1 January 2010 2,246 views No Comment

Jonathan Rougier, Serge Guillas, Astrid Maute, and Arthur D. Richmond consider statistical aspects of climate study in their article, “Expert Knowledge and Multivariate Emulation: The Thermosphere-Ionosphere Electrodynamics General Circulation Model (TIE-GCM).” This simulator of the upper atmosphere has a number of features that are a challenge to standard approaches to emulation, such as a long run time, multivariate output, periodicity, and strong constraints on the inter-relationship between inputs and outputs. These kinds of features are not unusual in models of complex systems. The authors show how they can be handled in an emulator and demonstrate the use of the outer product emulator for efficient calculation, with an emphasis on predictive diagnostics for model choice and validation. The emulator is used to ‘verify’ the underlying computer code and improve physical understanding of the simulator.

It is often helpful to approximate a complex simulator with a statistical model, known as an emulator. The use of Gaussian process models has been especially popular for generating emulators. In “Diagnostics for Gaussian Process Emulators,” by Leonardo S. Bastos and Anthony O’Hagan, diagnostics are presented to validate and assess the adequacy of a Gaussian process emulator as a surrogate for the simulator. These diagnostics are based on comparisons between simulator outputs and Gaussian process emulator outputs for test data, known as validation data, defined by a sample of simulator runs not used to build the emulator. The diagnostics take care to account for correlation between the validation data. To illustrate the validation procedure, these diagnostics are applied to two data sets.

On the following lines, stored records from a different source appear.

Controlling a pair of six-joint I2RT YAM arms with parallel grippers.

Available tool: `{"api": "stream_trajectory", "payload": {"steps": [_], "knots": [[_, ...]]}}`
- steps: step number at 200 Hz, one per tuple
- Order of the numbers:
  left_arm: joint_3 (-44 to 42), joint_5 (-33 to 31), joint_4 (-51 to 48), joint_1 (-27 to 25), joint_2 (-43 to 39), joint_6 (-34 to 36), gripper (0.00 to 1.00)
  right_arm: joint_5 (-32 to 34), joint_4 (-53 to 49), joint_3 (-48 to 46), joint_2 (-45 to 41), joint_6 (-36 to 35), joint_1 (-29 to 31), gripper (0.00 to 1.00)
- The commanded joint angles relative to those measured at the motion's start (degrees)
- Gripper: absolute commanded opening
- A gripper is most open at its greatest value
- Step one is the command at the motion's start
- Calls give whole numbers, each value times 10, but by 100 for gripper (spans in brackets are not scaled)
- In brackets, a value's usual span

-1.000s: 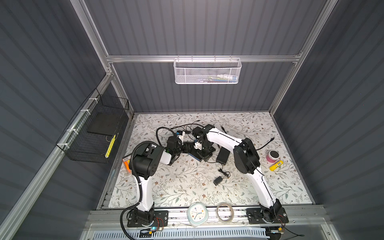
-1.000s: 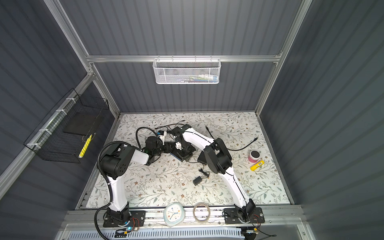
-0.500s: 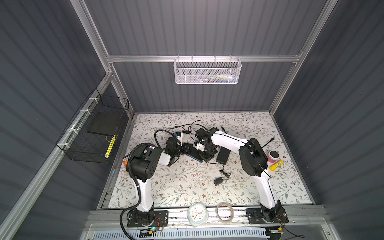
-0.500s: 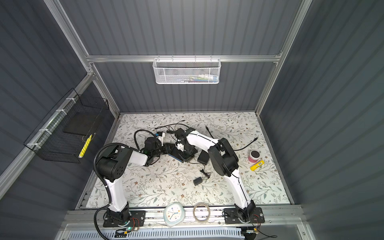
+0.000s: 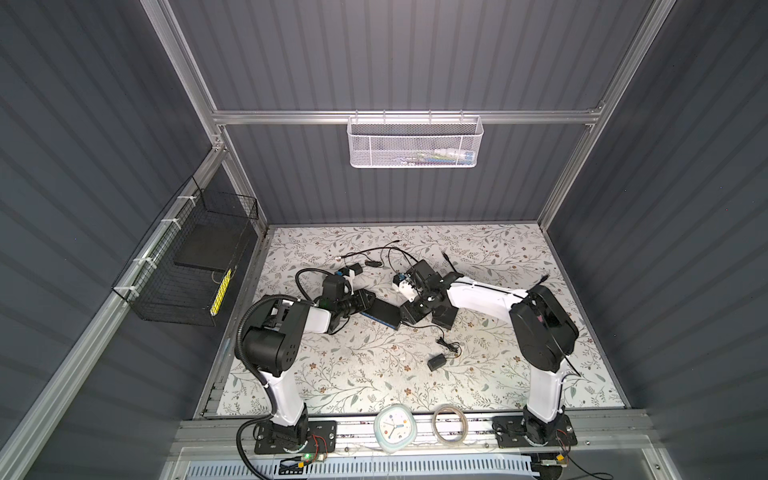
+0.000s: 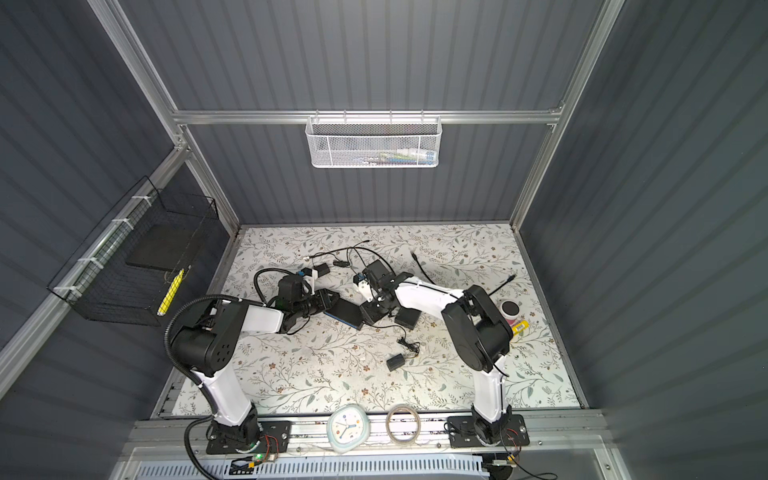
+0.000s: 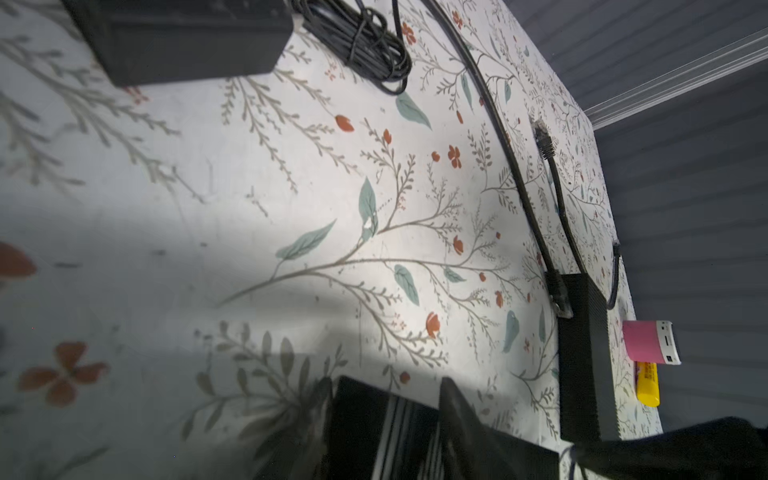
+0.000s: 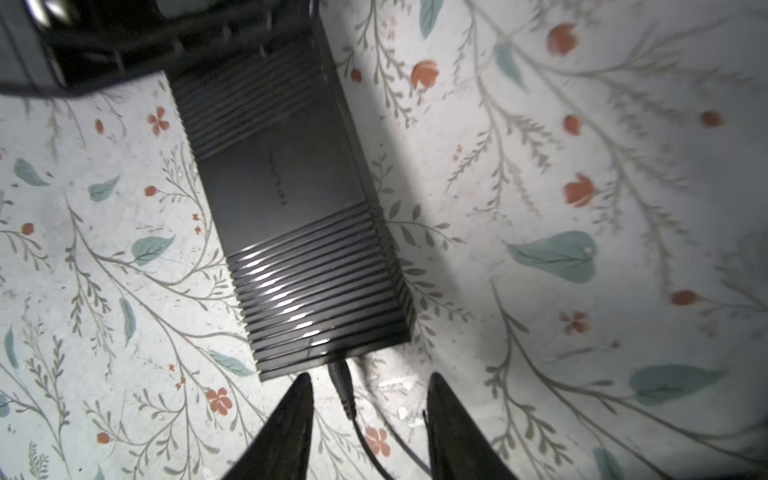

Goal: Insert the plug into the switch port

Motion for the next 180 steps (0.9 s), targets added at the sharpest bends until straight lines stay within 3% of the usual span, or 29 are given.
{"api": "stream_trajectory", "payload": {"steps": [1,28,57,100,180], "knots": [[-40,-19,-259,-2,22,-20,44,-24,50,-31,-37,30,-20,47],[-24,-38,-292,2,-6,-5,45,-58,16,-42,-49,-3,-23,40],[0,-40,-321,5,-24,24,46,-31,-57,-42,-49,-64,-21,28],[43,-28,-346,5,-26,65,49,-18,-61,-50,-49,-108,-11,39],[51,-9,-364,5,-16,93,48,-4,-42,-21,23,-122,18,31]]}}
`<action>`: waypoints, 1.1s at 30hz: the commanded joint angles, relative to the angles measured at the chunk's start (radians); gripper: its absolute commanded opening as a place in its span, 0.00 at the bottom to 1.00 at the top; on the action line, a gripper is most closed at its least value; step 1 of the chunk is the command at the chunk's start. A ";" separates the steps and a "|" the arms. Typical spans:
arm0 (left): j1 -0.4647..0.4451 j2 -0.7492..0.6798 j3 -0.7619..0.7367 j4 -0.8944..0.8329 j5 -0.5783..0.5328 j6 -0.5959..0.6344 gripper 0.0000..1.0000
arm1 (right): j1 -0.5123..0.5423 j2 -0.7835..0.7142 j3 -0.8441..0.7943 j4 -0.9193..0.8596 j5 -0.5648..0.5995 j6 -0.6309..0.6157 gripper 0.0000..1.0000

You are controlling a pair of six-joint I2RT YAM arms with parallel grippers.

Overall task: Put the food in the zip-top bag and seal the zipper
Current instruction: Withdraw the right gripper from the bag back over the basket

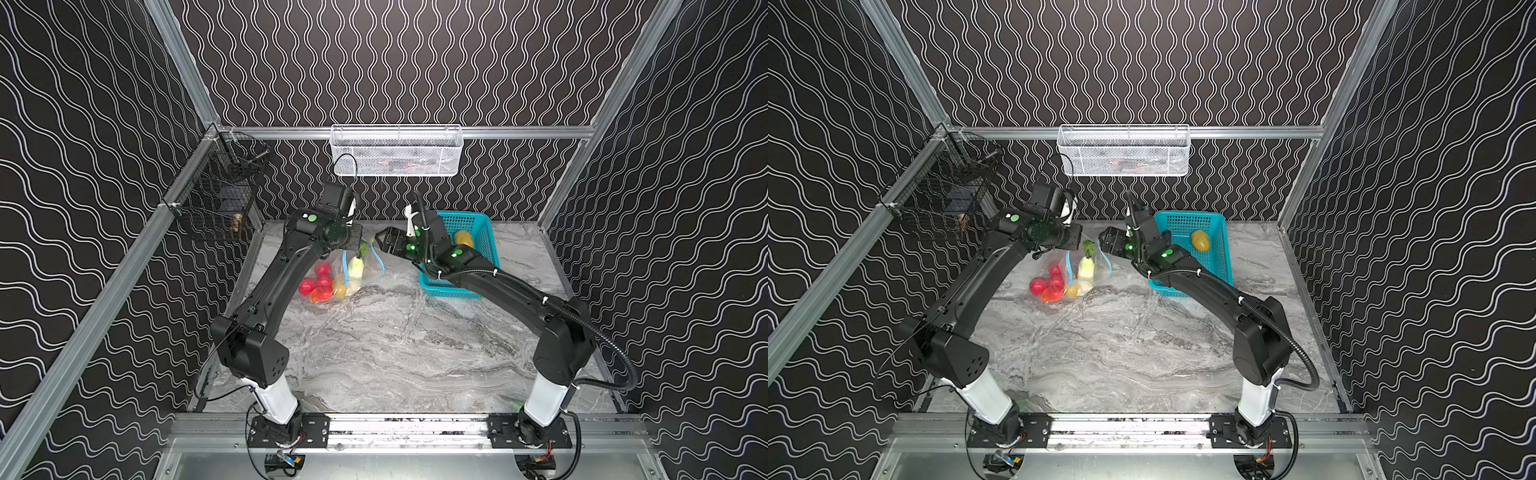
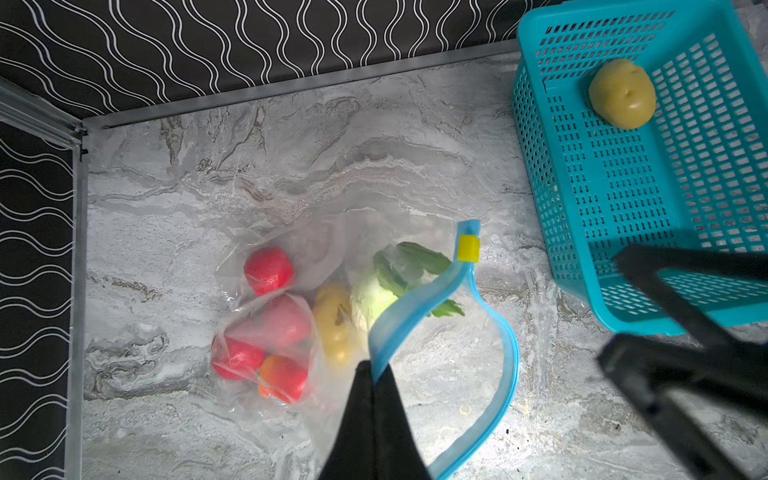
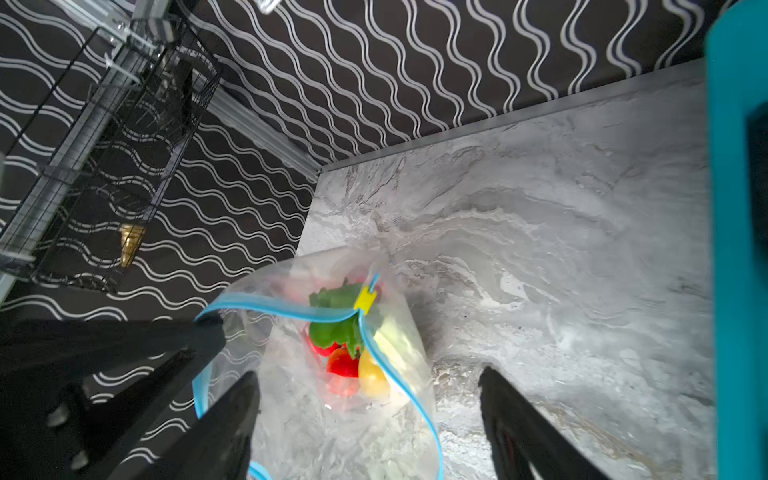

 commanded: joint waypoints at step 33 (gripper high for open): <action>0.002 -0.019 -0.040 0.035 0.035 0.097 0.00 | -0.243 0.211 0.306 -0.472 0.183 -0.099 0.99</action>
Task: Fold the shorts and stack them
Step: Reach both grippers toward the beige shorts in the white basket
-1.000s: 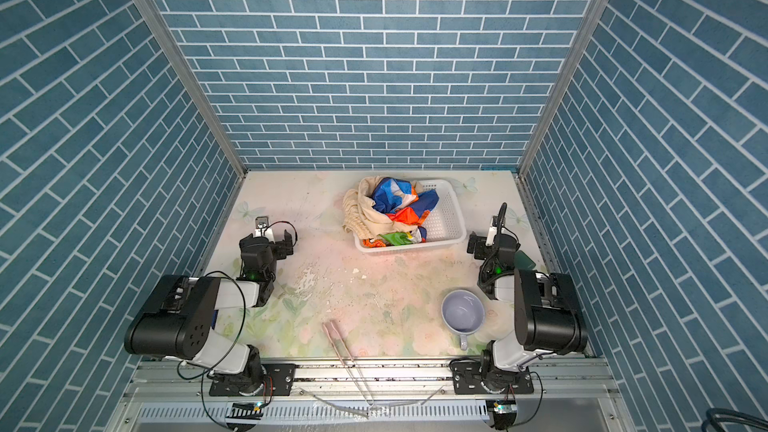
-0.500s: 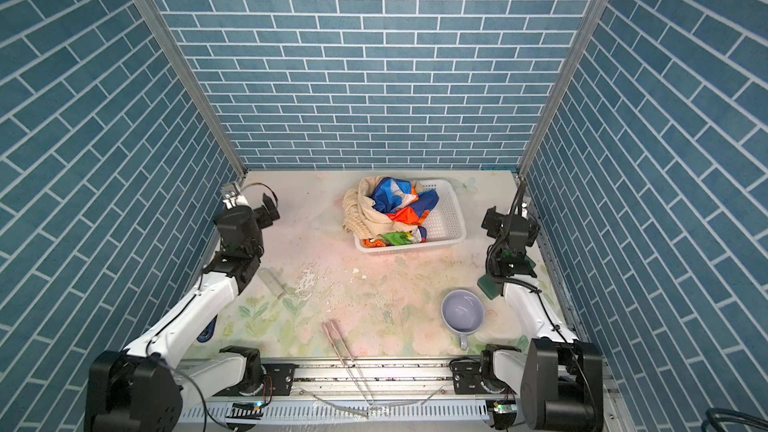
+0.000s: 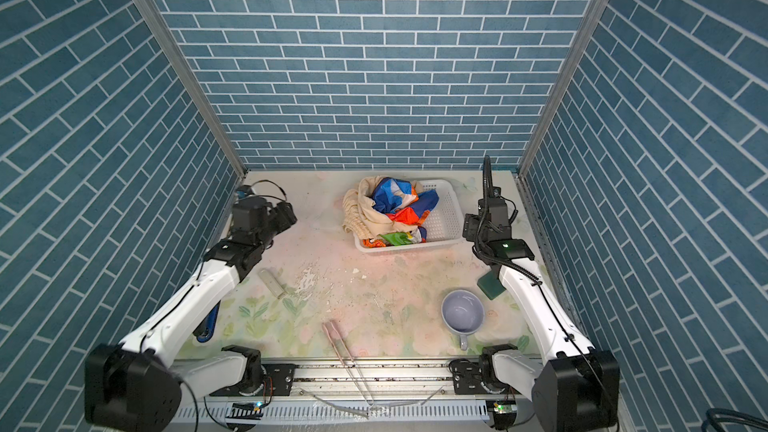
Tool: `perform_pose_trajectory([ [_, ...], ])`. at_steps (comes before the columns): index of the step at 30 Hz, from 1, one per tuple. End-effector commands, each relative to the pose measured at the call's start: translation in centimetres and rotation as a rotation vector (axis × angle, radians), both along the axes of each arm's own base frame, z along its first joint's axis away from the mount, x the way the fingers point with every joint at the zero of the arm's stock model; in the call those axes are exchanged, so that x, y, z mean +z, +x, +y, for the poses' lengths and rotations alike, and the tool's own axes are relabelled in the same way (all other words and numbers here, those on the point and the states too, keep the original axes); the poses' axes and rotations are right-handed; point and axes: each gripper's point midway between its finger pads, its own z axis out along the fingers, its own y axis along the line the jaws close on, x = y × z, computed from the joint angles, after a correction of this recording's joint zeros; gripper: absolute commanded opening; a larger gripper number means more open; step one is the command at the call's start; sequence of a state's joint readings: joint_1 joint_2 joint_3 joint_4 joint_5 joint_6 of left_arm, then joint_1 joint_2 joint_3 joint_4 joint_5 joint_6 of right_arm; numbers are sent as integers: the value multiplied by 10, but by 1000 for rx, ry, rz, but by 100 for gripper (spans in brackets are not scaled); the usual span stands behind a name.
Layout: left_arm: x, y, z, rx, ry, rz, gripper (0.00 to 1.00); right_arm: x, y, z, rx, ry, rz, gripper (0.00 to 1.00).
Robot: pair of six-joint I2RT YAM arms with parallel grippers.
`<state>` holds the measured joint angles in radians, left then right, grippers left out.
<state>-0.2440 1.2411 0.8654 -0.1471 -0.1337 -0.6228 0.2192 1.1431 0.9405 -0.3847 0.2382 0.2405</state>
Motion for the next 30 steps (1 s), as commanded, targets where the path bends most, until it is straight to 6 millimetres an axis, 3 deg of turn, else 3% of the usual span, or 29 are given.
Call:
perform_pose_trajectory([
  [1,-28,-6,-48,-128,-72,105,78,14,-5,22,79,83,53,70],
  [6,-49,9,-92,-201,-156,130,80,25,-10,34,118,149,66,69],
  [17,-81,36,-204,-370,-208,183,71,34,-23,55,213,239,106,70],
  [21,-87,44,-247,-430,-242,193,61,32,-23,54,206,234,108,70],
  [30,-82,69,-322,-500,-324,170,57,23,-15,36,134,151,136,72],
])
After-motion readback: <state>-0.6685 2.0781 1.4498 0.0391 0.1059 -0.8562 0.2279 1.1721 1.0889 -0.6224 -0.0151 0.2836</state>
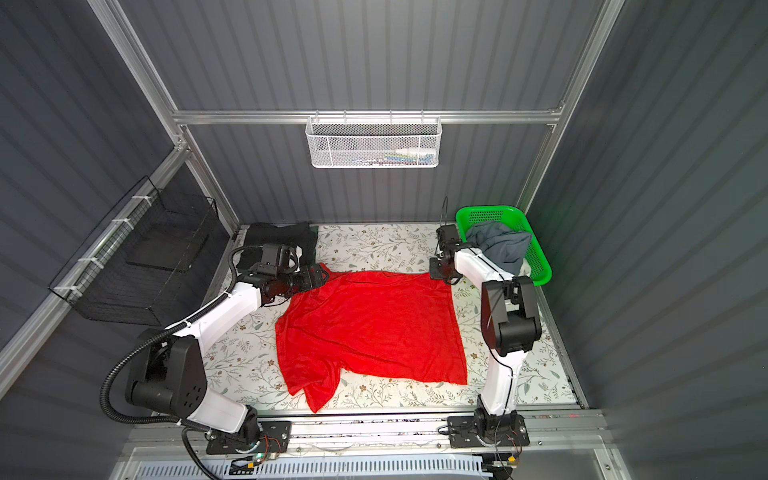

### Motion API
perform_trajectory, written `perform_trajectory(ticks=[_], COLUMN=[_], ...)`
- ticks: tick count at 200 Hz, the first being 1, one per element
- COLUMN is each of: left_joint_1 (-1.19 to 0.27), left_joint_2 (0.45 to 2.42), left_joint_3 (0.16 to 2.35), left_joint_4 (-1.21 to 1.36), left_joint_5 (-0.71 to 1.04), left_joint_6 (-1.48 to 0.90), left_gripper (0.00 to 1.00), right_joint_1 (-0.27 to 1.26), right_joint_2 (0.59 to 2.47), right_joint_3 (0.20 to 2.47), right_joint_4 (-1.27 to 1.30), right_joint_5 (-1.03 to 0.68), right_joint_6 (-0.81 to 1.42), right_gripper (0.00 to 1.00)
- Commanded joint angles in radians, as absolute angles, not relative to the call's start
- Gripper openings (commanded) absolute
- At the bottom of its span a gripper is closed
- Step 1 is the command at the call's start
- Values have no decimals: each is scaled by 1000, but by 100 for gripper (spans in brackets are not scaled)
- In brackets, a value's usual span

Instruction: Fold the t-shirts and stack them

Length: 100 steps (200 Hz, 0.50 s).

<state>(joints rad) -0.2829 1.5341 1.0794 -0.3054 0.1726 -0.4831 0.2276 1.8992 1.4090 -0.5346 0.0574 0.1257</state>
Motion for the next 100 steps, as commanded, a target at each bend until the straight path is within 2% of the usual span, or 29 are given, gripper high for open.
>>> perform_trajectory(ticks=[1,65,100], left_joint_1=[-287,-287,-287], left_joint_2=[1547,1584,1595], left_joint_3=[1100,1146,1143], left_joint_4=[-349,-388,-372], left_joint_5=[167,186,186], left_joint_6=[-466,-447,-457], left_gripper=[100,100,100], right_joint_1=[308,371,371], right_joint_2=[1856,1798,1821], right_joint_3=[1342,1201,1149], right_joint_4=[-559,-665,-639], right_joint_5=[135,466,550], right_joint_6=[17,32,68], right_gripper=[0,0,1])
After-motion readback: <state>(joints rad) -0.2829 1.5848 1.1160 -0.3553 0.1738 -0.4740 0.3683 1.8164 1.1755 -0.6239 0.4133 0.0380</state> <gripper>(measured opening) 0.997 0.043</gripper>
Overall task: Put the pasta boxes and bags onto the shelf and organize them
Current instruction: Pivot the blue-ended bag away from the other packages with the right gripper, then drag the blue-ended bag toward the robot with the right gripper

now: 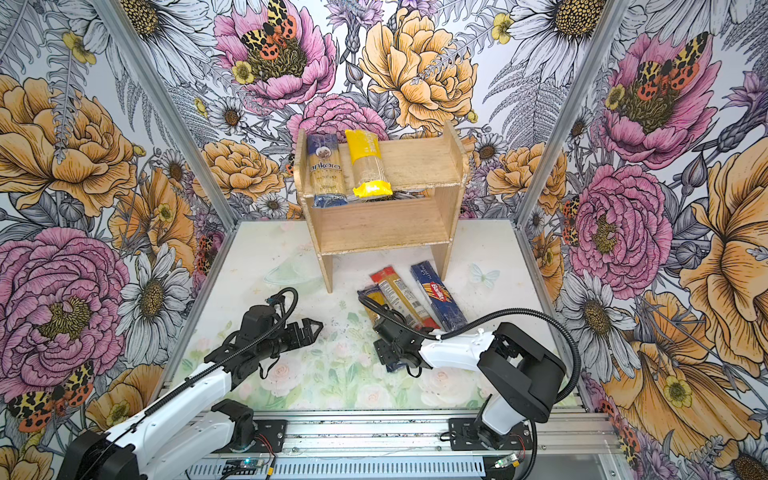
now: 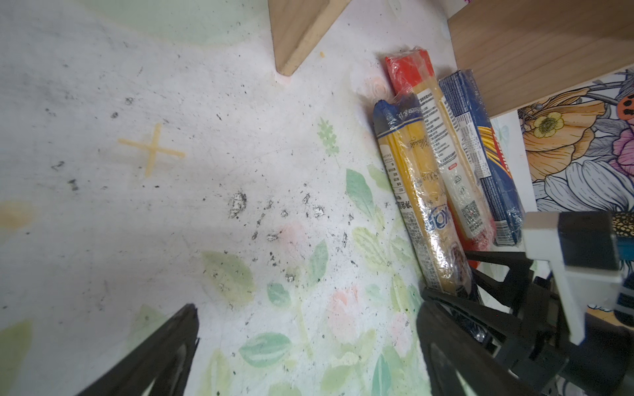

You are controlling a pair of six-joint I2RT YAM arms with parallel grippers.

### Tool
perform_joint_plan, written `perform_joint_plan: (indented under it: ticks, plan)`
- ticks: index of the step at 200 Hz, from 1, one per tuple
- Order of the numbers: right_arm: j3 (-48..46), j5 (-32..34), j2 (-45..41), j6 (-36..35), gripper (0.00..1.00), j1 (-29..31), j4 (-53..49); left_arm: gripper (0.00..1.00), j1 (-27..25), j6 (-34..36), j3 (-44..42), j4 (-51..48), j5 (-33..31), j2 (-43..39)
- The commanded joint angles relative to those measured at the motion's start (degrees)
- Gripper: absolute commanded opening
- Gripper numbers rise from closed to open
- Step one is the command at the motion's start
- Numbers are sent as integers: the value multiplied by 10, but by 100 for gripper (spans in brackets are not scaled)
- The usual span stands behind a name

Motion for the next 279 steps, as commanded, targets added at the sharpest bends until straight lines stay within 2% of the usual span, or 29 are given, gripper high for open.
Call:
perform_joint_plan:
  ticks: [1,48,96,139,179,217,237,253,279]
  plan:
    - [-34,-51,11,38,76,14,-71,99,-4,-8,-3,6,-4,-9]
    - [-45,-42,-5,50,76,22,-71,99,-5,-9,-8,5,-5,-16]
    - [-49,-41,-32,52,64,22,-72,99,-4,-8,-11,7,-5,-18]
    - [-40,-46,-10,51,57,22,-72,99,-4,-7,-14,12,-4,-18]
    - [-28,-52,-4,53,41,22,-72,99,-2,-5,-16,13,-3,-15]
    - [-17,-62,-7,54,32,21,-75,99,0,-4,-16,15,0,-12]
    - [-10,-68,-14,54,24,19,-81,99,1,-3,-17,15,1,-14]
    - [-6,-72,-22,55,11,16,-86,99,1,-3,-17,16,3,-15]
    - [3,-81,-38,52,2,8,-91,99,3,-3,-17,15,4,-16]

Actual experimental of field observation data may be available, along with output from running the simulator. An important problem then is to validate the simulator (i.e., show it accurately represents the real-life system that has been observed). How to accomplish this is the subject of “Bayesian Validation of Computer Models,” by Shuchun Wang, Wei Chen, and Kwok-Leung Tsui. The proposed approach overcomes several difficulties of a frequentist approach proposed in Oberkampf and Barone (2004). Kennedy and O’Hagan (2000) proposed a similar Bayesian approach. A major difference between that approach and the one here is that Kennedy and O’Hagan focus on deriving directly the posterior of the true output. Wang and coauthors focus on first deriving the posteriors of the computer model and model bias (difference between computer and true outputs) separately, then deriving the posterior of the true output. As a result, the approach provides a clear decomposition of the expected prediction error of the true output. This decomposition explains why and how combining computer outputs and physical experiments can provide more accurate prediction than using only computer outputs or physical experiments. Two examples are used to illustrate the proposed approach.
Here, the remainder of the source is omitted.